[Opening Given records section]

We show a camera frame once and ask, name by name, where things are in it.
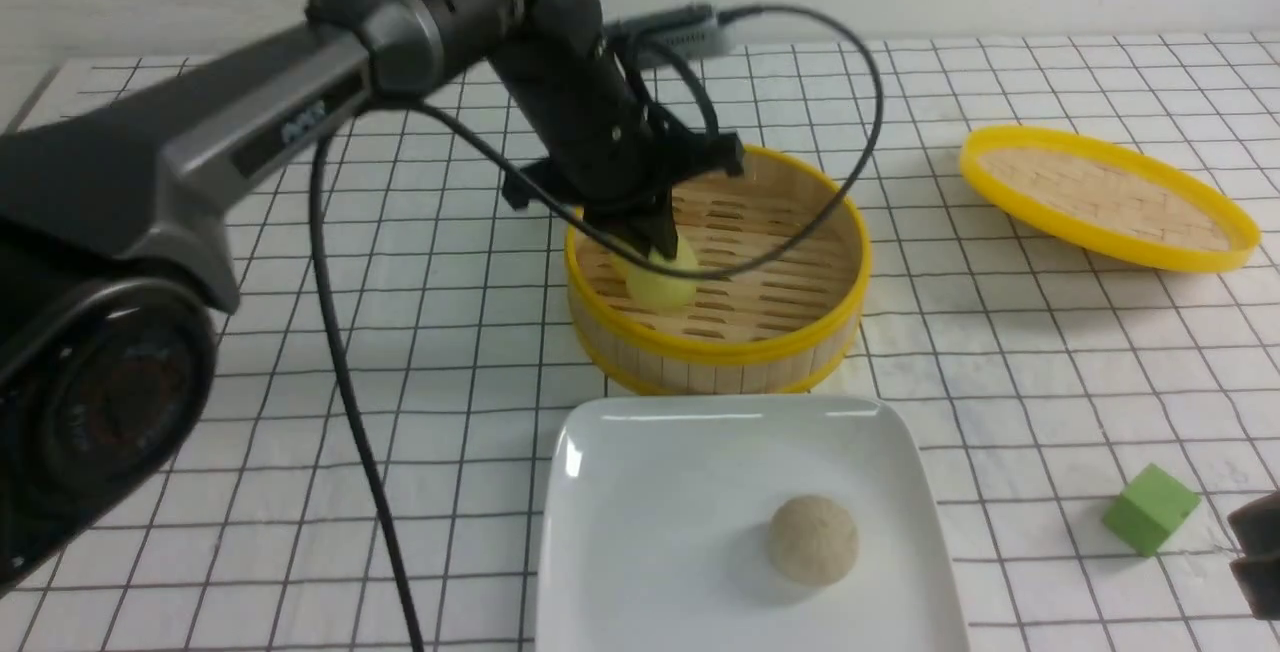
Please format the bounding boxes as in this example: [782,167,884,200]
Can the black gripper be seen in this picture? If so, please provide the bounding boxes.
[500,92,745,263]

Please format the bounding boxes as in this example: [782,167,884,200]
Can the yellow steamed bun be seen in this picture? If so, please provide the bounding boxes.
[609,233,699,313]

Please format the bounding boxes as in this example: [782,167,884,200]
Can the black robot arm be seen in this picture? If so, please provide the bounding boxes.
[1,0,744,591]

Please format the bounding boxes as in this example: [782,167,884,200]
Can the white square plate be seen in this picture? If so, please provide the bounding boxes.
[535,395,972,651]

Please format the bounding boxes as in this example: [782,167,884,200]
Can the brown steamed bun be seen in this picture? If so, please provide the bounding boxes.
[765,494,860,587]

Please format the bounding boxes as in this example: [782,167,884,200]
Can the yellow rimmed bamboo steamer basket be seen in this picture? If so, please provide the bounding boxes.
[564,143,873,397]

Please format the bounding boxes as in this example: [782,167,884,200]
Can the white grid pattern tablecloth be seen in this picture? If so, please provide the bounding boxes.
[3,32,1277,651]

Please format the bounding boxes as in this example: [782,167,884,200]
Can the yellow rimmed bamboo steamer lid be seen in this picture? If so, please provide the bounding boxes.
[957,126,1261,274]

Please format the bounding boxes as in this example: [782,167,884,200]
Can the green cube block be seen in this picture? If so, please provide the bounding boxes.
[1102,464,1201,558]

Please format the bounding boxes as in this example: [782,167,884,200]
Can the dark object at edge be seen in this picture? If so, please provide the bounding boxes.
[1228,491,1280,623]

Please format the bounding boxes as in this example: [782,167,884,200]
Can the black camera cable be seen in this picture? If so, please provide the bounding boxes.
[308,3,886,652]

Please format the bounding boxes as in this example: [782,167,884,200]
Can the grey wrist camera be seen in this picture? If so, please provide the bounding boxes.
[603,3,733,61]

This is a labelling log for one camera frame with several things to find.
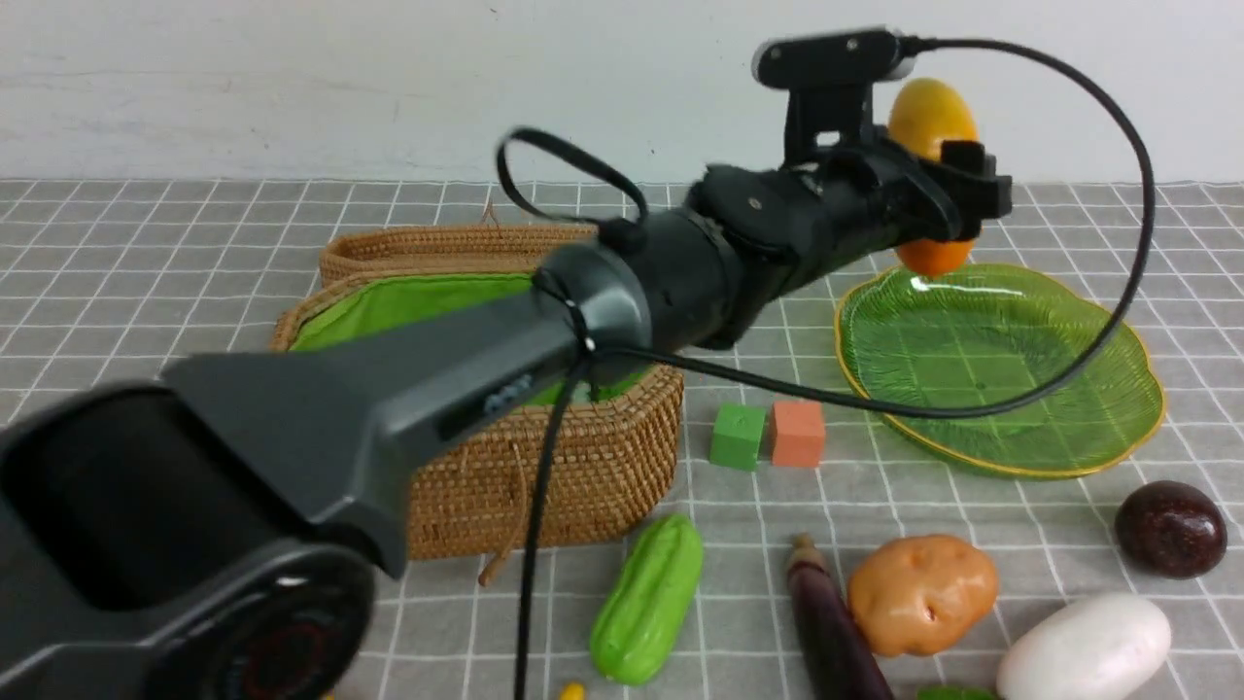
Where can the woven wicker basket green lining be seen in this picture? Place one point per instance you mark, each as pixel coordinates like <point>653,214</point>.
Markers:
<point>615,458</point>

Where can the green glass leaf plate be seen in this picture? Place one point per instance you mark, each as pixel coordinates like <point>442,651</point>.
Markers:
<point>986,333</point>

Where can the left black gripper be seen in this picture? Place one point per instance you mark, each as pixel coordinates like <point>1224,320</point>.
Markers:
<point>854,201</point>

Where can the orange cube block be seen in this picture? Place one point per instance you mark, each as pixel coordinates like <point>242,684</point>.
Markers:
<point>799,434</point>

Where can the small yellow item bottom edge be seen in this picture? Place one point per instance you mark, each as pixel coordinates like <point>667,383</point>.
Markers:
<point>573,691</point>

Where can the dark purple passion fruit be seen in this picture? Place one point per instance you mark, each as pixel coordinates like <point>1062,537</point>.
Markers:
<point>1172,530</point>

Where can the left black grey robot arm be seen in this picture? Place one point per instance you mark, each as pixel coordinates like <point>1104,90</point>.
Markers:
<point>213,534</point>

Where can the purple eggplant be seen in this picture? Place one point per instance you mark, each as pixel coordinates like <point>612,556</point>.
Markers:
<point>837,659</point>

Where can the white radish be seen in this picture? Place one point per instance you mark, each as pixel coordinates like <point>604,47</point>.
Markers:
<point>1104,647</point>

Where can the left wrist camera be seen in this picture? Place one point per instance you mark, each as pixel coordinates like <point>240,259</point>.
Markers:
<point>830,80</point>

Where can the green cucumber gourd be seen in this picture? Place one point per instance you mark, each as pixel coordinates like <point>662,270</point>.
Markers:
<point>638,627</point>

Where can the green vegetable at bottom edge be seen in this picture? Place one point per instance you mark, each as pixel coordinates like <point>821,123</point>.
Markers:
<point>954,692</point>

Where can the woven wicker basket lid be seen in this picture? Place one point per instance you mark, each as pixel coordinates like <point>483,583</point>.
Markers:
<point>489,246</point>

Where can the orange yellow mango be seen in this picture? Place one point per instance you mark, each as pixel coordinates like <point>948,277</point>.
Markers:
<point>927,113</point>

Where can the green cube block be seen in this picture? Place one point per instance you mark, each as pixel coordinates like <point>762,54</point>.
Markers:
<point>737,435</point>

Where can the brown potato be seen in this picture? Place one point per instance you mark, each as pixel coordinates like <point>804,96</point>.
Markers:
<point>921,595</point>

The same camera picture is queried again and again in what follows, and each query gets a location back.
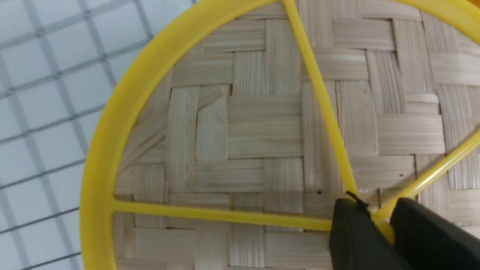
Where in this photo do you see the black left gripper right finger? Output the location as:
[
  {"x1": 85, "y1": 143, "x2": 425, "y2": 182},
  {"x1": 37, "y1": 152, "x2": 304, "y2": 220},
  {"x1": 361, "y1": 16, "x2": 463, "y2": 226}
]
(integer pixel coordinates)
[{"x1": 390, "y1": 198, "x2": 480, "y2": 270}]

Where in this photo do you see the white black grid tablecloth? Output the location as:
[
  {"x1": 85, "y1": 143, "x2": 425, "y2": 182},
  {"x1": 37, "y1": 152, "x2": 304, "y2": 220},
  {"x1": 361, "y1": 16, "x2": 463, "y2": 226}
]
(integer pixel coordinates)
[{"x1": 0, "y1": 0, "x2": 195, "y2": 270}]

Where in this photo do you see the yellow woven bamboo steamer lid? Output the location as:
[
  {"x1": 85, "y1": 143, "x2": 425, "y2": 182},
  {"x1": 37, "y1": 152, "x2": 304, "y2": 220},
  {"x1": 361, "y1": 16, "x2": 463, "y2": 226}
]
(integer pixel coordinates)
[{"x1": 79, "y1": 0, "x2": 479, "y2": 270}]

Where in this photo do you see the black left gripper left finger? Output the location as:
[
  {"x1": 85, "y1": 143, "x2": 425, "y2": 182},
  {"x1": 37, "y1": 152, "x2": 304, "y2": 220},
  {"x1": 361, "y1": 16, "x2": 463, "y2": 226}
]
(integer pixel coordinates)
[{"x1": 329, "y1": 191, "x2": 412, "y2": 270}]

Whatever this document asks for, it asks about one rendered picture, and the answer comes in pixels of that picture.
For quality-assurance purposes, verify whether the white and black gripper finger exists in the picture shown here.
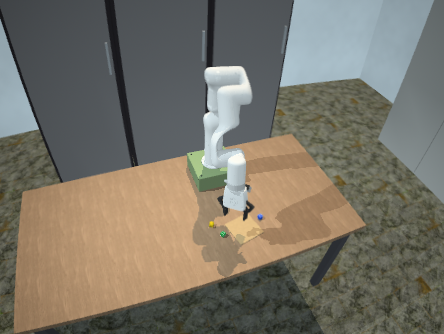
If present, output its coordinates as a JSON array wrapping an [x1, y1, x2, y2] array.
[[217, 195, 228, 216], [243, 201, 255, 221]]

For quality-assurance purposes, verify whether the tan square mat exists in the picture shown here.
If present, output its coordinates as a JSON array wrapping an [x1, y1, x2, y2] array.
[[224, 214, 264, 245]]

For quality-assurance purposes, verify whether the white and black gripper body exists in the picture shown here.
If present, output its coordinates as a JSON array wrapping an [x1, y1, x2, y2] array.
[[223, 185, 248, 211]]

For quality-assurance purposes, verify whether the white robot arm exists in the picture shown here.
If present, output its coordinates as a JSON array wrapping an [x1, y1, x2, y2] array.
[[202, 66, 252, 192]]

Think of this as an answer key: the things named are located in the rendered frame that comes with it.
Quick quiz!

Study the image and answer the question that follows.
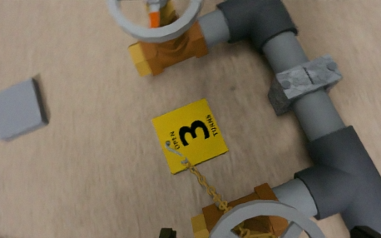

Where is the grey pipe manifold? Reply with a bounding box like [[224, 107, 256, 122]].
[[103, 0, 381, 238]]

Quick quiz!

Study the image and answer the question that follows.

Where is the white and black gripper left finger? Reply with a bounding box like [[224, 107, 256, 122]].
[[159, 228, 176, 238]]

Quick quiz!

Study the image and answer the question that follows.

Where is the yellow numbered tag with chain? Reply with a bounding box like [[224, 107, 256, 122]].
[[151, 98, 275, 238]]

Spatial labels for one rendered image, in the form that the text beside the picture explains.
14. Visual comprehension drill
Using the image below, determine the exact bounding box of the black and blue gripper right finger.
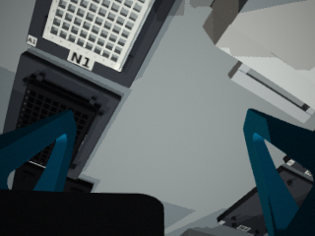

[Closing Given records section]

Task brief
Beginning at the line above that contains "Where can the orange yellow", return each line exactly through the line that contains "The same camera", and no others.

Solution for this task
Where can the orange yellow mango be seen in this picture? Place one point per instance you mark, each as pixel coordinates like <point>948,277</point>.
Markers:
<point>927,113</point>

Where can the green cube block be seen in this picture? Place one point per instance you mark, each as pixel coordinates like <point>762,54</point>.
Markers:
<point>737,435</point>

Where can the brown potato be seen in this picture? Place one point per instance you mark, each as pixel coordinates like <point>804,96</point>.
Markers:
<point>921,595</point>

The same camera picture is queried again and again in what follows, and each query gets a location back.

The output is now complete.